**Work order:** Repeat the material exactly from its first line to the line that includes "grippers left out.". Skip pictures.

**Recorded data:**
-----

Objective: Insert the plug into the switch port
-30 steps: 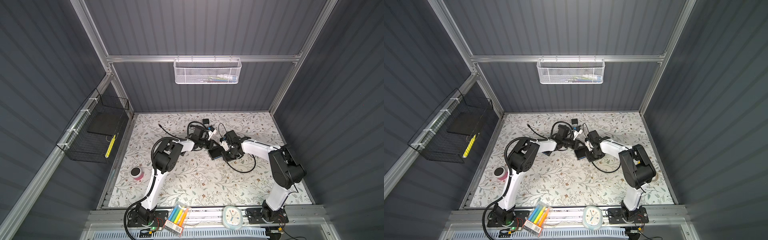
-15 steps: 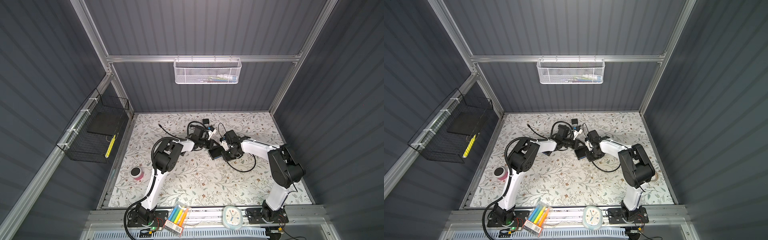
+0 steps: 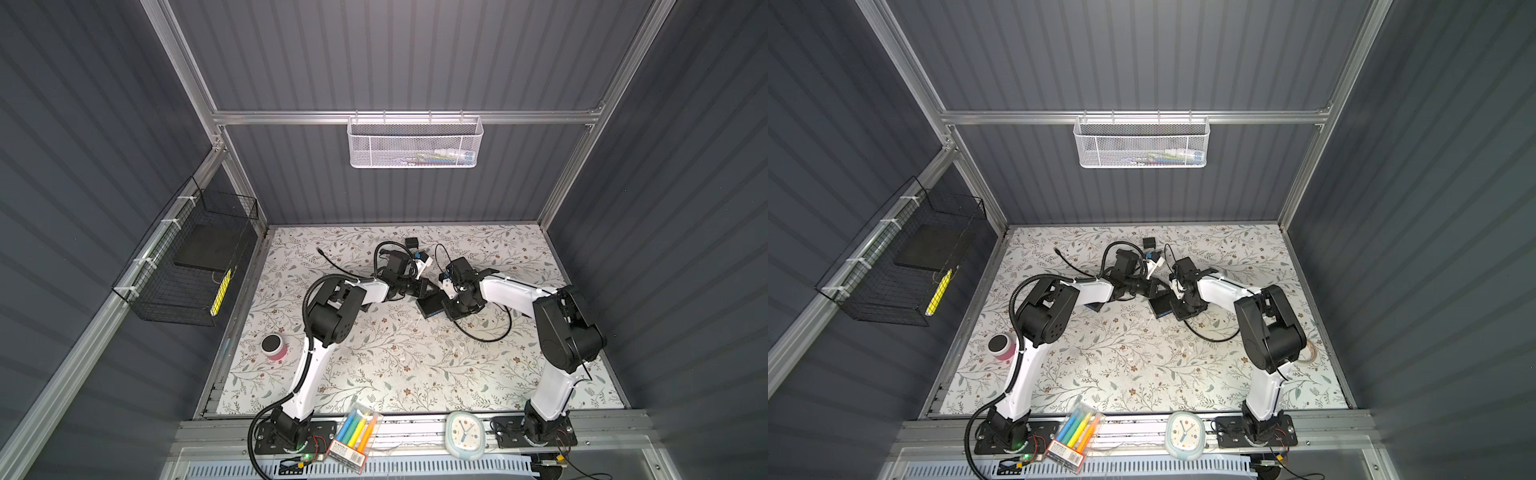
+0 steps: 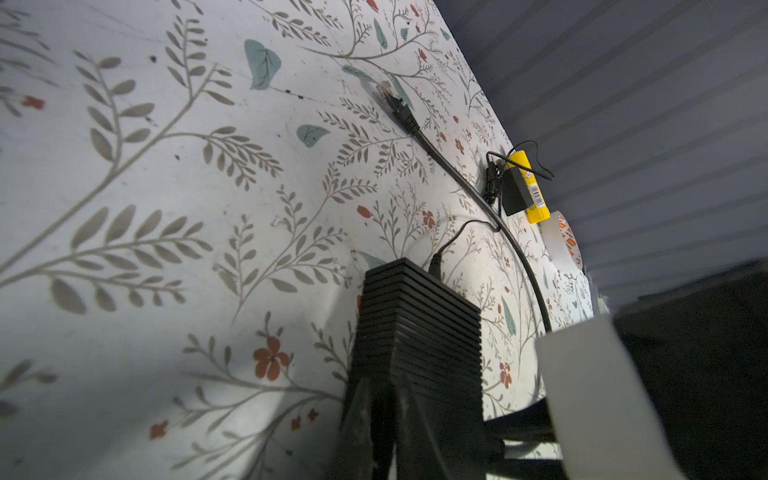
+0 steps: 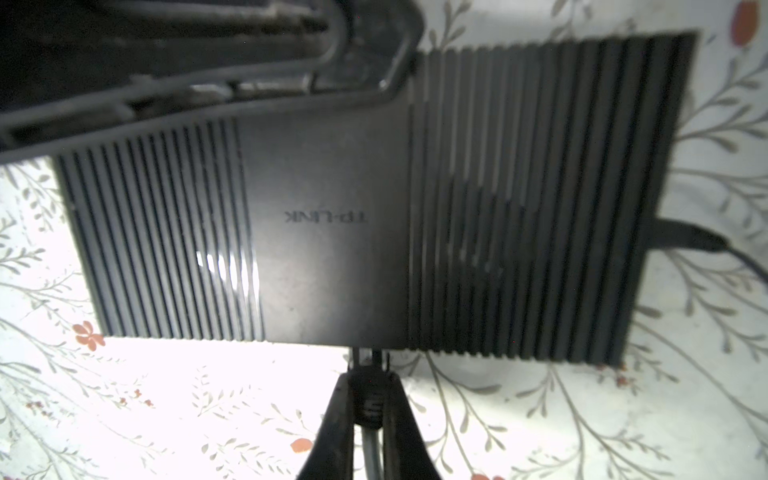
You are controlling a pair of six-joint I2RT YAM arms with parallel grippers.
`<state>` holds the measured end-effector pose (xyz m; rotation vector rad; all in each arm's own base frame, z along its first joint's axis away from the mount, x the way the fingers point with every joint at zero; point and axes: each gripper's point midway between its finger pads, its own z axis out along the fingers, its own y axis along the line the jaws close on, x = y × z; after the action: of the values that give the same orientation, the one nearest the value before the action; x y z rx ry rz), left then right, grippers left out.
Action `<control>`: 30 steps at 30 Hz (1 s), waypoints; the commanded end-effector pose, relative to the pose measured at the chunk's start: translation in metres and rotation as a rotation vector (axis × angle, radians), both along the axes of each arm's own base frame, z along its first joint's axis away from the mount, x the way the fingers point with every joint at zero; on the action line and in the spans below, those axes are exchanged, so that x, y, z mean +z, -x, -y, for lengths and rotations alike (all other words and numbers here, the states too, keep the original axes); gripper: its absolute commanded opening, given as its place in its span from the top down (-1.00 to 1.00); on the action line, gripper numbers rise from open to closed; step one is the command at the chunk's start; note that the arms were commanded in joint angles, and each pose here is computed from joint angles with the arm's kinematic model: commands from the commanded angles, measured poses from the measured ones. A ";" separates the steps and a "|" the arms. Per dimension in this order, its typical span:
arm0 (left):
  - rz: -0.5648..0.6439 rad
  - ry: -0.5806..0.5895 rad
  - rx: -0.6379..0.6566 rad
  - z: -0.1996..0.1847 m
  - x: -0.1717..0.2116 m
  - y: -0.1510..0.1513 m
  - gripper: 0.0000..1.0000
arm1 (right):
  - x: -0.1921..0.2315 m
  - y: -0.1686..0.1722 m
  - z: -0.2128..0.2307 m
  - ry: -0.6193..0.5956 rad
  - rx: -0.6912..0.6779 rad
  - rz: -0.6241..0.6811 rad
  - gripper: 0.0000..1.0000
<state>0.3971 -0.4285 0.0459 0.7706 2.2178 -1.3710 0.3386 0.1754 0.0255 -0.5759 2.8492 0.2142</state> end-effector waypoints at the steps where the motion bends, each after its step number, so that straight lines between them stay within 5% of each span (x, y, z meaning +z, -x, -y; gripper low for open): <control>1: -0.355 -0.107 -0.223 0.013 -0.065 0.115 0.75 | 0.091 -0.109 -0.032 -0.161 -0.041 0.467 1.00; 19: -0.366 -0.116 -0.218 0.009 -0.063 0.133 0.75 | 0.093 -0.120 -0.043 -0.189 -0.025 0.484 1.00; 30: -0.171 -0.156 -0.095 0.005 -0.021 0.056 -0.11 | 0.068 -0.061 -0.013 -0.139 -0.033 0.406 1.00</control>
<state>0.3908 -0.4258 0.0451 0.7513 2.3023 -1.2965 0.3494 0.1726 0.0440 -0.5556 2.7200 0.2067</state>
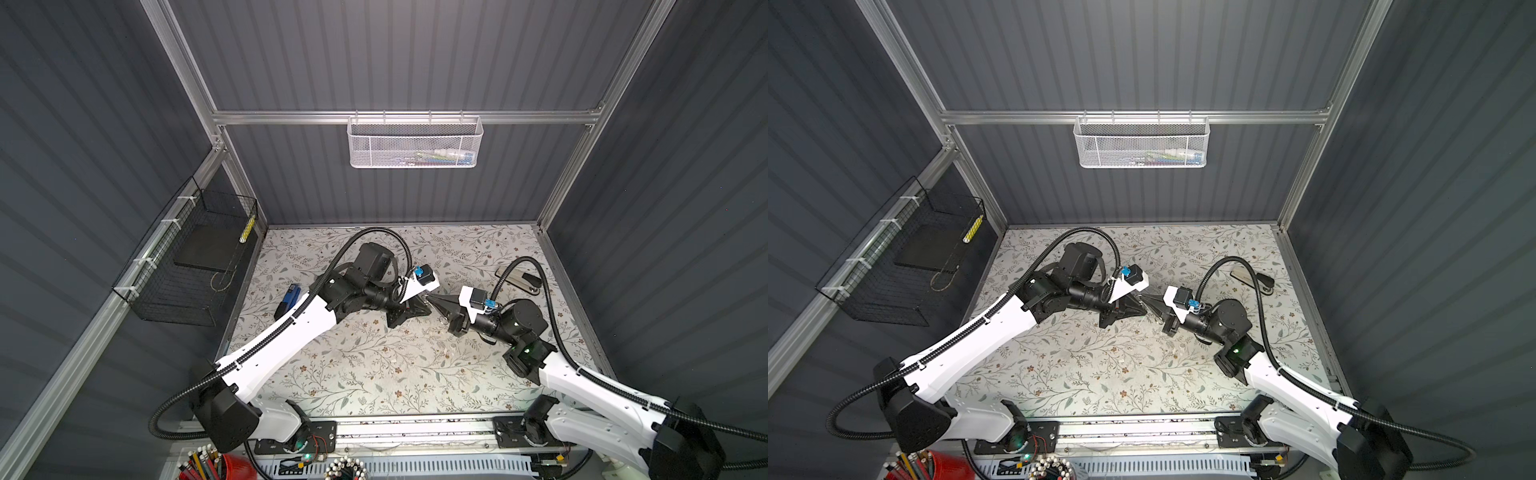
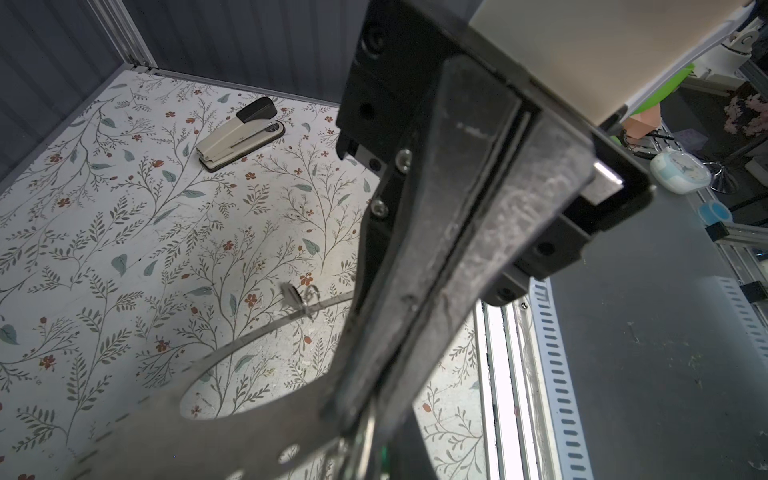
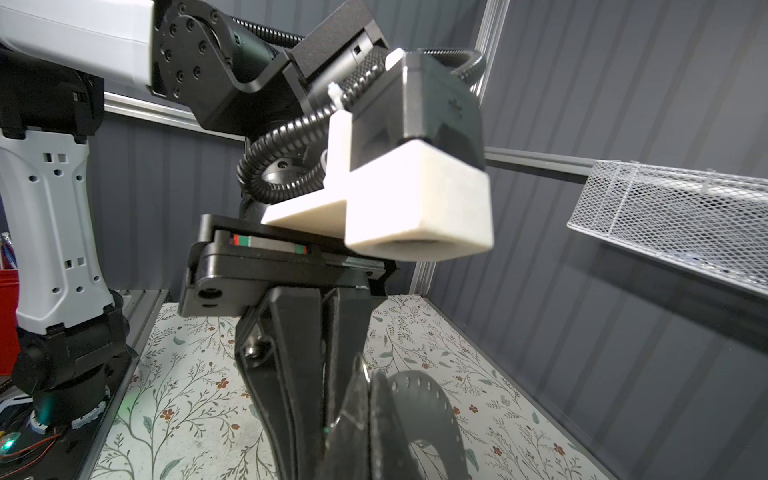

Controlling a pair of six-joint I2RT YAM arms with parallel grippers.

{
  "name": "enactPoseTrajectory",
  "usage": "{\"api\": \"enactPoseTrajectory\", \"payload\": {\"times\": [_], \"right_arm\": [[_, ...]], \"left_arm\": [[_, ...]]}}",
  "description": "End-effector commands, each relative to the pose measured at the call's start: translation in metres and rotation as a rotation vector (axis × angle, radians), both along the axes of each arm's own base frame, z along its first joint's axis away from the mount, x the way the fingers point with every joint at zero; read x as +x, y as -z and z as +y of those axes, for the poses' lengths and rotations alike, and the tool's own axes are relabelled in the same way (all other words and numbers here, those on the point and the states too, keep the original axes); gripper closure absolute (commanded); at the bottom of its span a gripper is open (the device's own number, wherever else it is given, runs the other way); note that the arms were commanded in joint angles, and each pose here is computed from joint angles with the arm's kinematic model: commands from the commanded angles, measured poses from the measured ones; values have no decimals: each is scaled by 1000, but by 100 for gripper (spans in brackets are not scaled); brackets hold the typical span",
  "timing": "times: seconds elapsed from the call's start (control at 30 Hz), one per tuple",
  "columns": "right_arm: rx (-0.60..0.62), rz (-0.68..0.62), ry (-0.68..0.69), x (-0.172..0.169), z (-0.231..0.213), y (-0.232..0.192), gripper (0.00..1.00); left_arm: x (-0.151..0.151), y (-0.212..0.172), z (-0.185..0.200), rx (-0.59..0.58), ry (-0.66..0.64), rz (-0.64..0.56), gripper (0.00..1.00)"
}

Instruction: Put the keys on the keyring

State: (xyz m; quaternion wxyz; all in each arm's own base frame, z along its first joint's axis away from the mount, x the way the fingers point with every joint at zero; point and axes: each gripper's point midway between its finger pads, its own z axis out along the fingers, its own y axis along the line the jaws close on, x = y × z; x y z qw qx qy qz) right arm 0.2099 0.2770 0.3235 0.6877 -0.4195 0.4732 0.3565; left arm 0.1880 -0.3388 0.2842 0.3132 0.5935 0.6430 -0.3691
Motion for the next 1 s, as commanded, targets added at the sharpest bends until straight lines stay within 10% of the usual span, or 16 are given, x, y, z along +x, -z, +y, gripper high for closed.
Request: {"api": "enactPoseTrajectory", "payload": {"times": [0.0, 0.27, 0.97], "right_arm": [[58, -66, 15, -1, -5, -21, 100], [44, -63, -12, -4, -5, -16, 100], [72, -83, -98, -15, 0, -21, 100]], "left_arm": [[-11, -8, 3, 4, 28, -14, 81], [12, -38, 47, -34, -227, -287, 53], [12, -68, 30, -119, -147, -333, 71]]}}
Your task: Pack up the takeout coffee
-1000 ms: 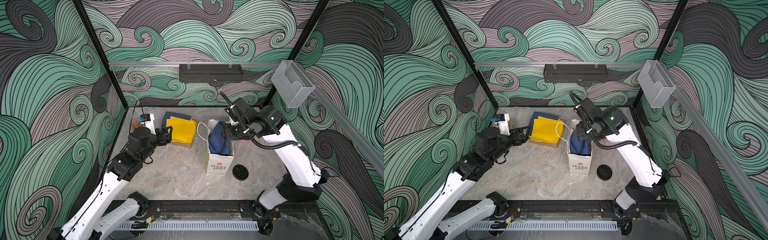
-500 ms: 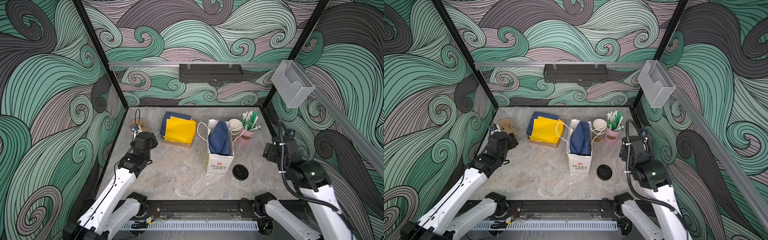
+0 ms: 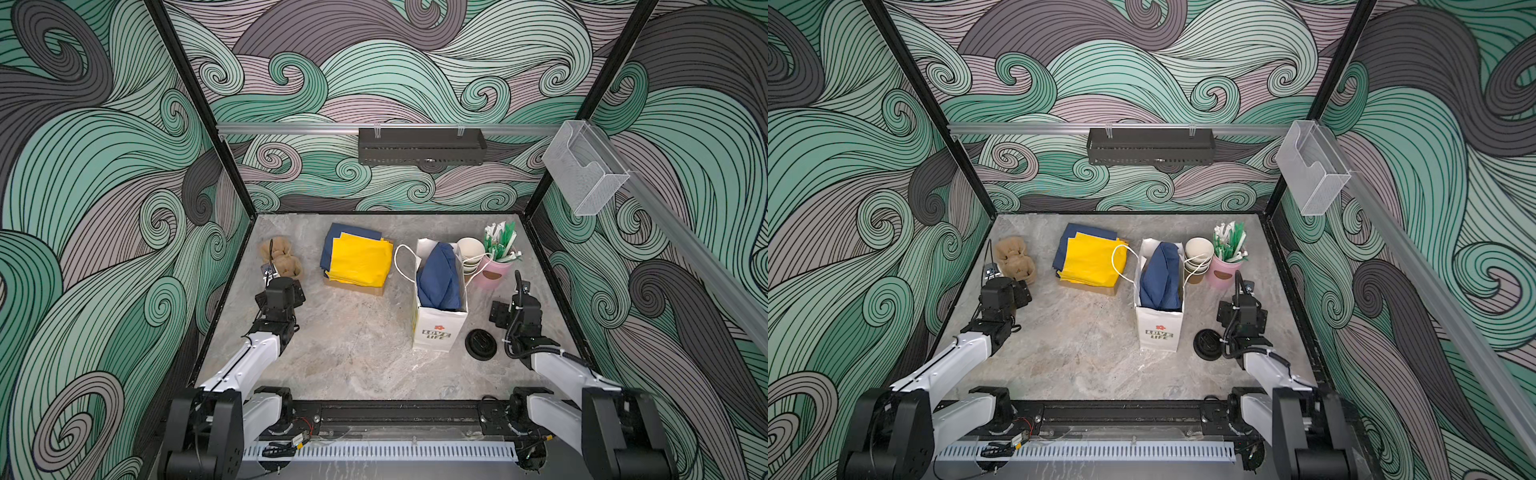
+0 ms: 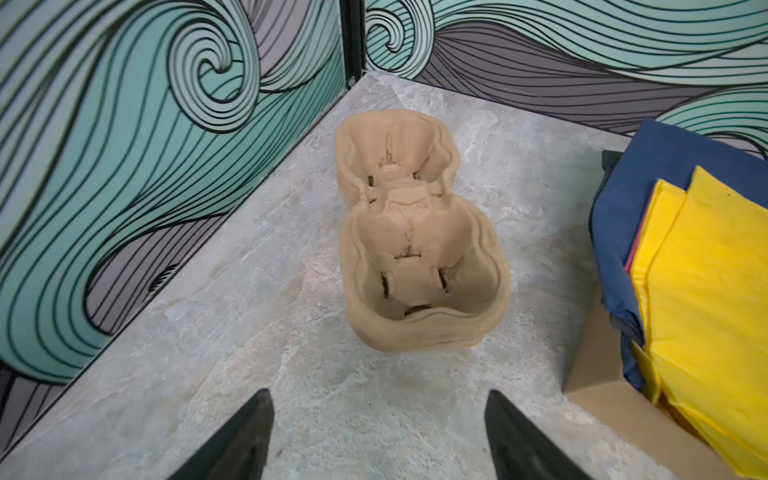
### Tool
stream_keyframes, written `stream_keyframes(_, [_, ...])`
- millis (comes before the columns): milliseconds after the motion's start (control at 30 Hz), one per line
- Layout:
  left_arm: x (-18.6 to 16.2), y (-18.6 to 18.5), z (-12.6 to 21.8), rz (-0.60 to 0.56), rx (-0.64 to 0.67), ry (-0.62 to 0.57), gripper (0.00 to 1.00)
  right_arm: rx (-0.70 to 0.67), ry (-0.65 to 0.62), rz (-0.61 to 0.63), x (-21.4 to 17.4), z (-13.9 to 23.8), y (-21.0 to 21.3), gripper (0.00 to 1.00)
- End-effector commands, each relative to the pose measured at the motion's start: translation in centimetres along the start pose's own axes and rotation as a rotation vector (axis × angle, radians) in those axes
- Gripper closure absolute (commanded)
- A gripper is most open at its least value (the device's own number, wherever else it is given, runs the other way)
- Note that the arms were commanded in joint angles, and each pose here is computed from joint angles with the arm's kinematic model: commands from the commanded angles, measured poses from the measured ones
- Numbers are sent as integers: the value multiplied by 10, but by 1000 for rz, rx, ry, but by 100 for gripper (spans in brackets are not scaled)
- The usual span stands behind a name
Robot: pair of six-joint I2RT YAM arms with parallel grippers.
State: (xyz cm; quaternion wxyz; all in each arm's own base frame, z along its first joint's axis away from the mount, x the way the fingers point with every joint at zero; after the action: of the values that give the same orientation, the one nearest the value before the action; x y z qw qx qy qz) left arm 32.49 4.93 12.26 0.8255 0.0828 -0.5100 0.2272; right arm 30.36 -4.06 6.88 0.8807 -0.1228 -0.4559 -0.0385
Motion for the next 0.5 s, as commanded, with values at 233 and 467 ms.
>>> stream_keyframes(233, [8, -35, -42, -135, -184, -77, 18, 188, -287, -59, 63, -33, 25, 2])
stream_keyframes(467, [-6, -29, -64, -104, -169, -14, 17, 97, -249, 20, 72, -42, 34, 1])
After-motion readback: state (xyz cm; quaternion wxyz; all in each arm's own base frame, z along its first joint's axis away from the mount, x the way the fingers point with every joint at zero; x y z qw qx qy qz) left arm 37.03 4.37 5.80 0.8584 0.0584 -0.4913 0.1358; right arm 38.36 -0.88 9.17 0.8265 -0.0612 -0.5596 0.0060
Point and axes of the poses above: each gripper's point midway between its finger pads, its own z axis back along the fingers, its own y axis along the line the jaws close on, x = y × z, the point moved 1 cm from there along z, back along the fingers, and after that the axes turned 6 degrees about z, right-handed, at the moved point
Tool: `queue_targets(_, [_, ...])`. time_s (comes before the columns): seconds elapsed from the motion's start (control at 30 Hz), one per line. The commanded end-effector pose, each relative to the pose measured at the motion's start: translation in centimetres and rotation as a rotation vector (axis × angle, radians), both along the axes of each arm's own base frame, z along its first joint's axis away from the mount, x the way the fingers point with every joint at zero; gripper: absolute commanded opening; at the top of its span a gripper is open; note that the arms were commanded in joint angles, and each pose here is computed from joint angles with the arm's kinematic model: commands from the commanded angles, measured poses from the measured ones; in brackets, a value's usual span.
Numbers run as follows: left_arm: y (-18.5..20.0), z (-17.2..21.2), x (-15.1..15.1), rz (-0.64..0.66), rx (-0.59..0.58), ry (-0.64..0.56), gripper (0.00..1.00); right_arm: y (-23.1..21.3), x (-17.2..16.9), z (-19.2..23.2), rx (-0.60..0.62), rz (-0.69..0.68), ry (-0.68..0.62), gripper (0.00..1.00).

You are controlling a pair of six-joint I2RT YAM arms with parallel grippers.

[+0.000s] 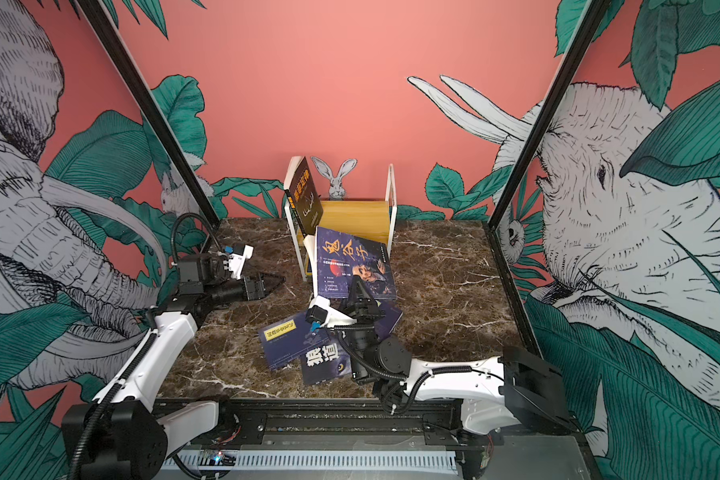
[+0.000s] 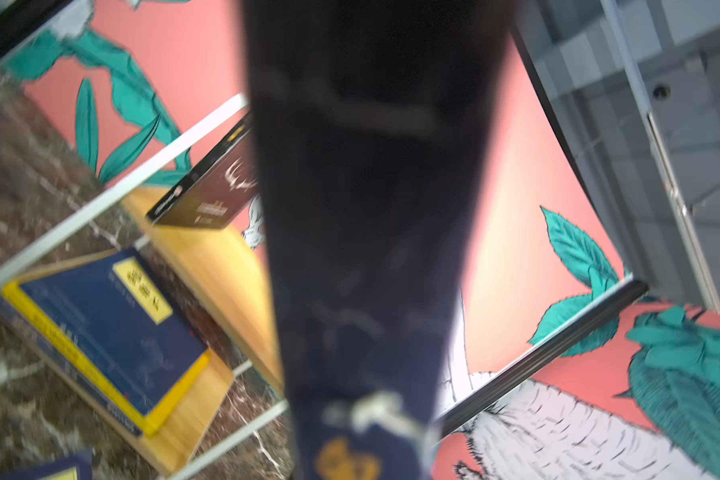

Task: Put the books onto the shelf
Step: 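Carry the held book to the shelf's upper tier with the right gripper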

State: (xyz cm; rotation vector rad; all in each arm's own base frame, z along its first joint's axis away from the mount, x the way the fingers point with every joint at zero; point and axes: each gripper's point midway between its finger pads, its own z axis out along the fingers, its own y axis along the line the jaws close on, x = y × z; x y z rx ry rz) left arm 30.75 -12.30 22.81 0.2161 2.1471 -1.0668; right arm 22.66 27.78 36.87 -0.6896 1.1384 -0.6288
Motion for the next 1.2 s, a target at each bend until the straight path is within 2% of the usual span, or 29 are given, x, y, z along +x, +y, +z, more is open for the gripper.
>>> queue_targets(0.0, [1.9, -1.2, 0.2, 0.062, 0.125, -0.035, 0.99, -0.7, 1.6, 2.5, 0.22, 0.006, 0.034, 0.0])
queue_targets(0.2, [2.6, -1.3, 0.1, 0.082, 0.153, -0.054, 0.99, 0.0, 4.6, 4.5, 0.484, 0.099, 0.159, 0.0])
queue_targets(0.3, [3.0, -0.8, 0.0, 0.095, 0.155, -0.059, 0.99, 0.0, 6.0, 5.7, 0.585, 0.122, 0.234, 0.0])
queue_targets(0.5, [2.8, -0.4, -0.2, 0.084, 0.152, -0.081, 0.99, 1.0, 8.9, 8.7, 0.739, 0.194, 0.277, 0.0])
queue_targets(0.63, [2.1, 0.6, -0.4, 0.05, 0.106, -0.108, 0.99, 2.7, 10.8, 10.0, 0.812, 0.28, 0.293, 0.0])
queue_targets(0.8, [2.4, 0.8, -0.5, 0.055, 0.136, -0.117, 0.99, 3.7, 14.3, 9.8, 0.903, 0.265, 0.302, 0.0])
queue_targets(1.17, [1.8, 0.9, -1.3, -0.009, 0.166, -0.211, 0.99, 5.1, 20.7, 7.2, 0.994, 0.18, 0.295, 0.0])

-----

**Answer to the problem:**
Objective: Insert the plug into the switch port
-30 steps: 
-15 steps: 
+0 steps: 
+0 steps: 
+0 steps: 
You are controlling a pair of six-joint I2RT YAM arms with parallel grippers.
`<state>` holds the measured end-effector pose (xyz m; rotation vector rad; all in each arm's own base frame, z along its first joint's axis away from the mount, x the way the fingers point with every joint at zero; point and axes: each gripper's point midway between its finger pads, its own z axis out along the fingers, its own y axis along the line the jaws close on, x = y × z; after the action: of the values that give the same orientation, the one nearest the value before the action; x y z rx ry rz), left then right, grippers left out.

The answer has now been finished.